Other rights: to have the confidential assistance of an attorney; to confront adverse witnesses; to be protected from self-incrimination; to demand that the prosecution prove not just an evil deed but an evil intention (called mens rea); and to be protected from retroactive laws. Another English concept was that the government should not go after people by making arbitrary attacks on their property.

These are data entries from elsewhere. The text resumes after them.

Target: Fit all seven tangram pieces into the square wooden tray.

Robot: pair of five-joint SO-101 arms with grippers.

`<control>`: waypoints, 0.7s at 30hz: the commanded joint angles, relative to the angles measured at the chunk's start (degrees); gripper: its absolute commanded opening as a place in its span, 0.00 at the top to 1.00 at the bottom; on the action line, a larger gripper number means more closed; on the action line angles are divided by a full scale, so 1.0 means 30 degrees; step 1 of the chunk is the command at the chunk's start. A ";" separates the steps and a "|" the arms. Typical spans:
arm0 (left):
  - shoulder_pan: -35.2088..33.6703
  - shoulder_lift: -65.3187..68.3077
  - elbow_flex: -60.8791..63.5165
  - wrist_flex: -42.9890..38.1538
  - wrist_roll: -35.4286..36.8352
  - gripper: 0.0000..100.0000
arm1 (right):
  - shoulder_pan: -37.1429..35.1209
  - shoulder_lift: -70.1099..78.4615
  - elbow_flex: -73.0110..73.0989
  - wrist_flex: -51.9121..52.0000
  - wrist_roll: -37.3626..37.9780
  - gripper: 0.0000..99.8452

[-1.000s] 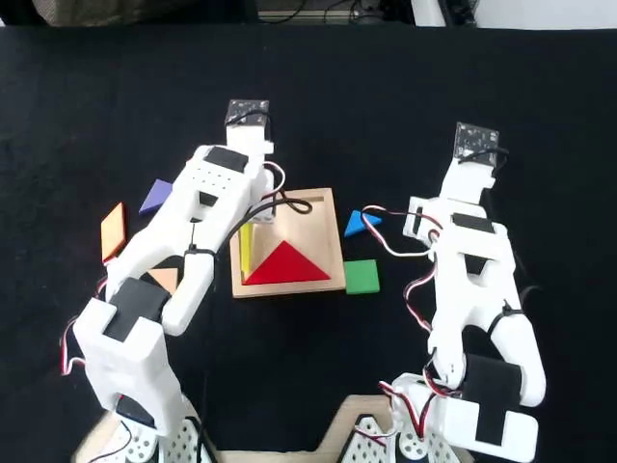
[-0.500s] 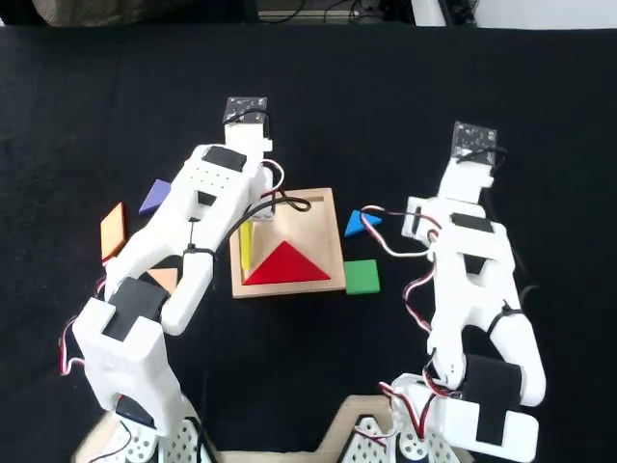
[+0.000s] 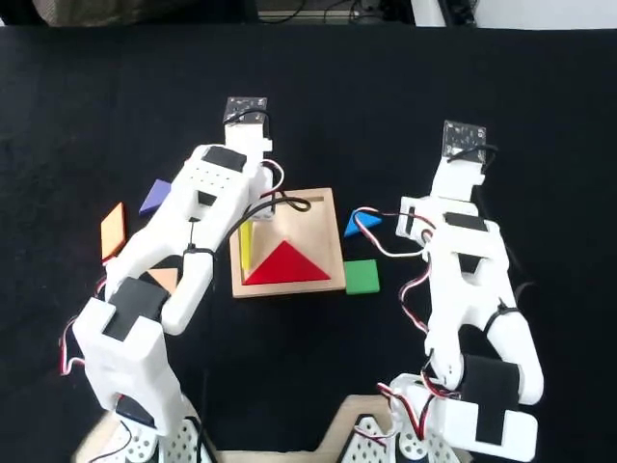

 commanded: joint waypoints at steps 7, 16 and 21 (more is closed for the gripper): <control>-0.0337 0.1114 -0.0747 -0.0117 0.0205 0.96 | -0.0293 -0.0015 -0.0396 -0.0293 0.0176 0.99; -0.0542 0.1143 -0.0777 -0.0117 0.1260 0.76 | -0.0322 -0.0015 -0.0396 -0.0293 0.0176 0.99; -0.0542 0.0850 -0.0806 -0.0029 0.1260 0.77 | -0.0322 -0.0015 -0.0396 -0.0293 0.0176 0.99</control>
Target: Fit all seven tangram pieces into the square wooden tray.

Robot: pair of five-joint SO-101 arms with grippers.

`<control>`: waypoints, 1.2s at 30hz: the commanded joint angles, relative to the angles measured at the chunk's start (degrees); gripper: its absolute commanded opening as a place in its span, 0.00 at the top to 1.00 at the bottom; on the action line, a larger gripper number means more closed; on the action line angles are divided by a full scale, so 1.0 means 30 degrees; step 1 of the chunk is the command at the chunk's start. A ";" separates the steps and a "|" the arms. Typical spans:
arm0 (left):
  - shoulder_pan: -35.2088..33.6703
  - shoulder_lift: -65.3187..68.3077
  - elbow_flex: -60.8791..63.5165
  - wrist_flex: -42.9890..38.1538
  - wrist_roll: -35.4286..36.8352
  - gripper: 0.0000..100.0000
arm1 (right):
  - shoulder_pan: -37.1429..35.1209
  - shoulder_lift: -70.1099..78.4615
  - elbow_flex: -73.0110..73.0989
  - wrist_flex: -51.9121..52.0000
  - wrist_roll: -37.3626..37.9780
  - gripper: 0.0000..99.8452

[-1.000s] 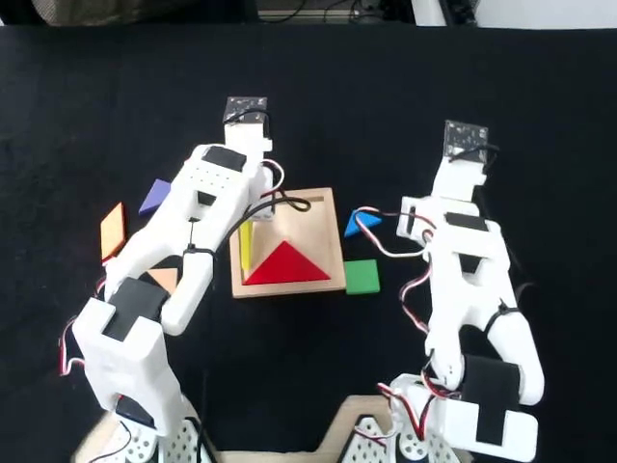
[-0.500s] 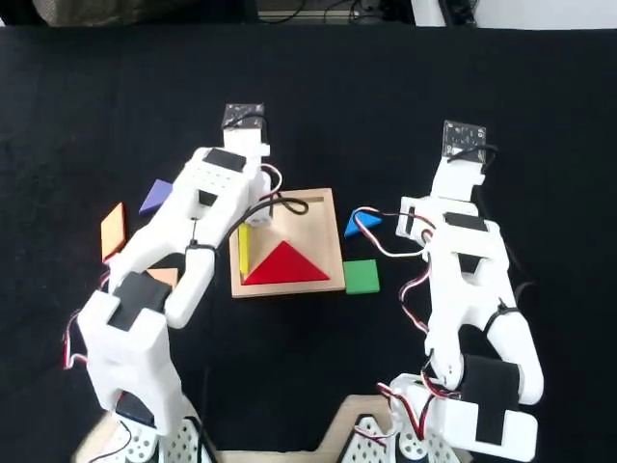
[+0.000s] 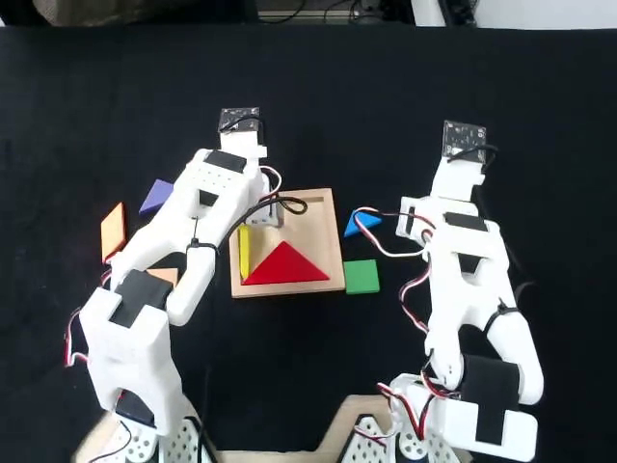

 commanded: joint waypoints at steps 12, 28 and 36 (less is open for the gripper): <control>-0.0015 -0.4366 0.0689 0.2110 0.0147 0.77 | -0.0322 -0.0015 -0.0396 -0.0293 0.0176 0.99; 0.2564 -0.4513 0.1245 0.0293 0.0293 0.77 | -0.0322 -0.0015 -0.0396 -0.0264 0.0176 0.99; 0.2125 -0.4308 -0.1040 -0.0059 0.0117 0.77 | -0.0322 -0.0015 -0.0396 -0.0264 0.0381 0.99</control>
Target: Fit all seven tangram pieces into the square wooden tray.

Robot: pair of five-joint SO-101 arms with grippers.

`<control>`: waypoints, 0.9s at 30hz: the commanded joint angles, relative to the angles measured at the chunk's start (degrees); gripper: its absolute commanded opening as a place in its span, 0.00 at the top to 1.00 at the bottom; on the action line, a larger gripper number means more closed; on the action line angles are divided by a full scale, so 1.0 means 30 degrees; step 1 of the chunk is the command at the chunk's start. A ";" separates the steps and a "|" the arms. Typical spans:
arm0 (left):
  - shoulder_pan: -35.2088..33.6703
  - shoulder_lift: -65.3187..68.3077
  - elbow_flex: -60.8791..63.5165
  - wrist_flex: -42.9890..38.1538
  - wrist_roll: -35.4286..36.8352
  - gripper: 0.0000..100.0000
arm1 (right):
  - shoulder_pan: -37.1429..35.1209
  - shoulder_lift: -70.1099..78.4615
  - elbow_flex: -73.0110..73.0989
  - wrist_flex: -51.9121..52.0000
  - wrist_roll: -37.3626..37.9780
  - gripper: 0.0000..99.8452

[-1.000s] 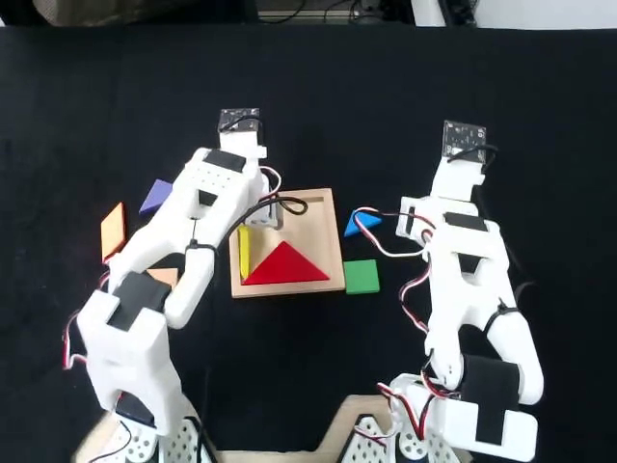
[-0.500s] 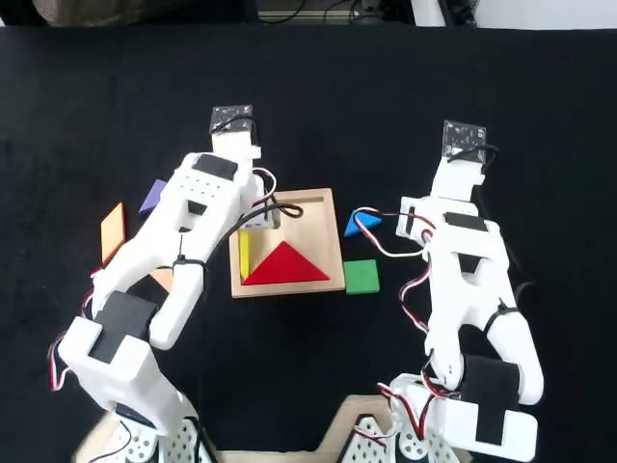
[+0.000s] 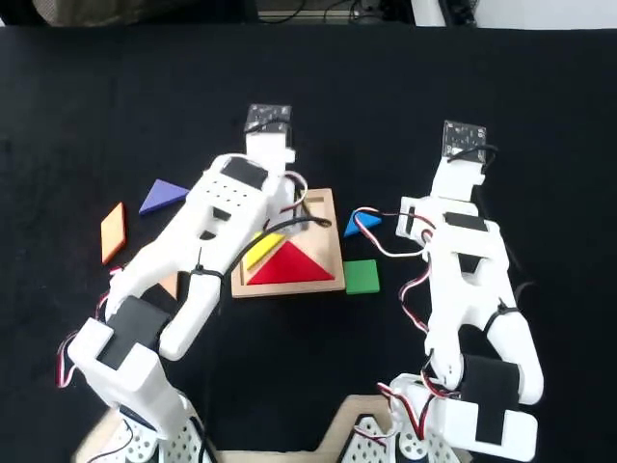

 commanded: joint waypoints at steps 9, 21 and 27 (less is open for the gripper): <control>0.0308 0.1729 -0.2681 -0.4190 -0.3077 0.77 | -0.0352 -0.0015 -0.0396 -0.0264 0.0791 0.99; 0.0484 0.3136 -0.2476 -0.4103 -0.3077 0.77 | -0.0352 -0.0015 -0.0396 -0.0264 0.0791 0.99; 0.0103 0.3399 -0.2125 -0.4103 -0.3077 0.77 | -0.0352 -0.0015 -0.0396 -0.0264 0.0791 0.99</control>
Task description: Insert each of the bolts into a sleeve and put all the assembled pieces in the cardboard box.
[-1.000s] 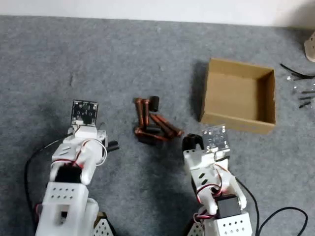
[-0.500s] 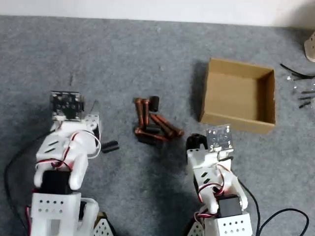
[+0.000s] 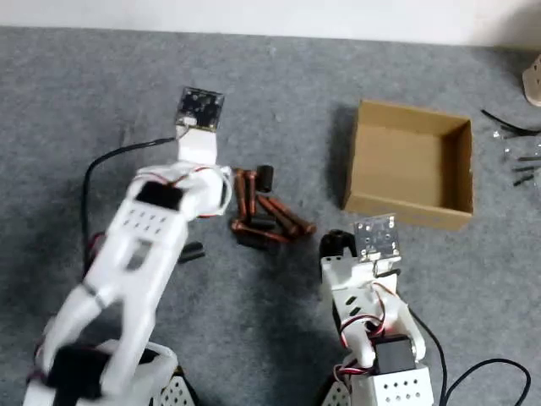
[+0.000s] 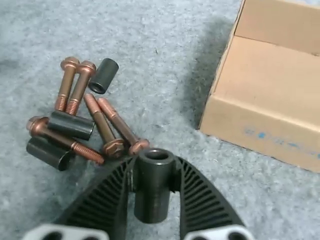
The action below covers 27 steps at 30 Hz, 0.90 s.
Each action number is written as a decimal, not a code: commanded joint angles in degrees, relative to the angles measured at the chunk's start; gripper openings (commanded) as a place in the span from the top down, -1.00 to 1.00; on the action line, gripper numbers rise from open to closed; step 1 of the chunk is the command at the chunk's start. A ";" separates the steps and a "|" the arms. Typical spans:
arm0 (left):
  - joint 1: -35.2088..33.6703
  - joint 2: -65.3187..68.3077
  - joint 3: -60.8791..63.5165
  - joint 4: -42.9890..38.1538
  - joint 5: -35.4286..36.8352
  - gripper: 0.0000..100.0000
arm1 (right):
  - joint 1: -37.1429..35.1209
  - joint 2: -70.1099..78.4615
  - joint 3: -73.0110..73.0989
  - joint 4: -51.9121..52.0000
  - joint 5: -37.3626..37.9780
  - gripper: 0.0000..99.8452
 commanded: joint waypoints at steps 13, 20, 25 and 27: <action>1.01 24.66 -16.84 0.44 2.20 0.66 | 0.40 -0.66 -0.31 0.04 0.79 0.99; 4.97 26.07 -20.35 0.44 2.11 0.66 | 0.40 -0.66 -0.31 0.04 0.79 0.99; 4.88 26.33 -20.97 0.09 2.11 0.66 | 0.40 -0.66 -0.31 0.04 0.79 0.99; 4.00 26.33 -20.88 -1.67 2.11 0.66 | 0.40 -0.66 -0.31 0.04 0.79 0.99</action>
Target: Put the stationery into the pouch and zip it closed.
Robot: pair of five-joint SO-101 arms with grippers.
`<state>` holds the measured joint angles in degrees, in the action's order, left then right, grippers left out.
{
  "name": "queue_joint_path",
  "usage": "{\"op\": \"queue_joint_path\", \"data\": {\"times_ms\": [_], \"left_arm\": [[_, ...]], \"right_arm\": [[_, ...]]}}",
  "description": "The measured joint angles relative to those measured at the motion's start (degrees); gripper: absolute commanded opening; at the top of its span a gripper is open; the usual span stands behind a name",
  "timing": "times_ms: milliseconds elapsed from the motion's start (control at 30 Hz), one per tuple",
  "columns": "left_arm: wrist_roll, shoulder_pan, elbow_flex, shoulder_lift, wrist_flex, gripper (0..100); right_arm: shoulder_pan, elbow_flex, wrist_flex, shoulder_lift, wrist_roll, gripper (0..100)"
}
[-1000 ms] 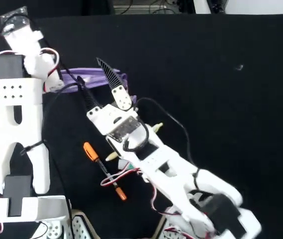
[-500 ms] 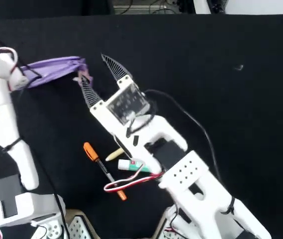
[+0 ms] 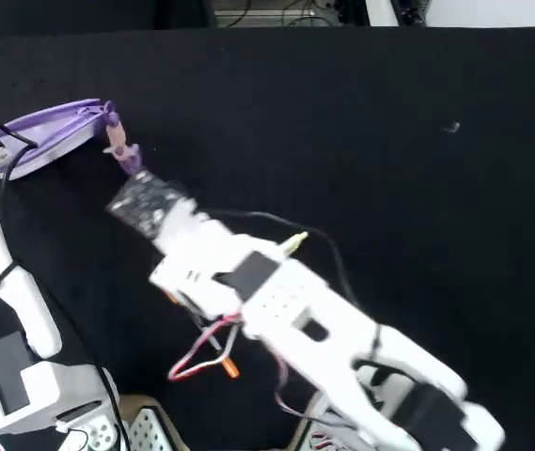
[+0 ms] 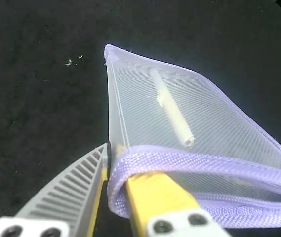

Most of these protections were enshrined in our Bill of Rights. And yet most have been subtly but steadily eroded in the U.S., Roberts maintains. "They can seize anyone, and any property, at any time," he says of today's law enforcement agencies. For example, civil cases are now often criminalized, through "novel theories" of the law invented by prosecutors to target specific defendants - very much like a bill of attainder. Plea bargains, traditionally frowned on by English courts because of possible coercion, now conclude 90% to 95% of federal criminal cases, increasing the prosecutors' incentive to pile on indictments - in effect, torturing the defendant - and, in the absence of a court test, reducing the incentive for careful, or even honest, police work. You get an idea of what is going on when you see a newspaper story about a crime (often a white-collar crime) in which there is a detail like this: "If convicted on all counts, so-and-so would be subject to a sentence of 120 years." It seems that every misdeed becomes, in the statute books, a panoply of offenses like money laundering and racketeering. By throwing a large statute book at a defendant, the prosecutor can blackmail the culprit (or an innocent person) into a plea bargain.
In the old days punishments were harsh, but they were not arbitrary. You could be hanged for stealing a sheep, but you would not also be charged with conspiracy to commit sheep stealing, willful evasion of taxes on stolen sheep and diminishing the civil rights of the sheep owner. Attacks on property? Asset forfeiture, aimed at drug dealers when radically extended by Congress in 1984 but now covering 140 other offenses, allows seizure on "probable cause" - i.e., at the discretion of police and prosecutors. Proceeds go to the seizing agency, creating a corrupting motive.
The last paragraph described the Schaeffer Cox Six case to a T, except no "sheep" was actually stolen. About the only charge that might carry any constitutional weight might be the weapons charges, particularly the machine gun. The rest of the docket appears to be built upon a house of cards.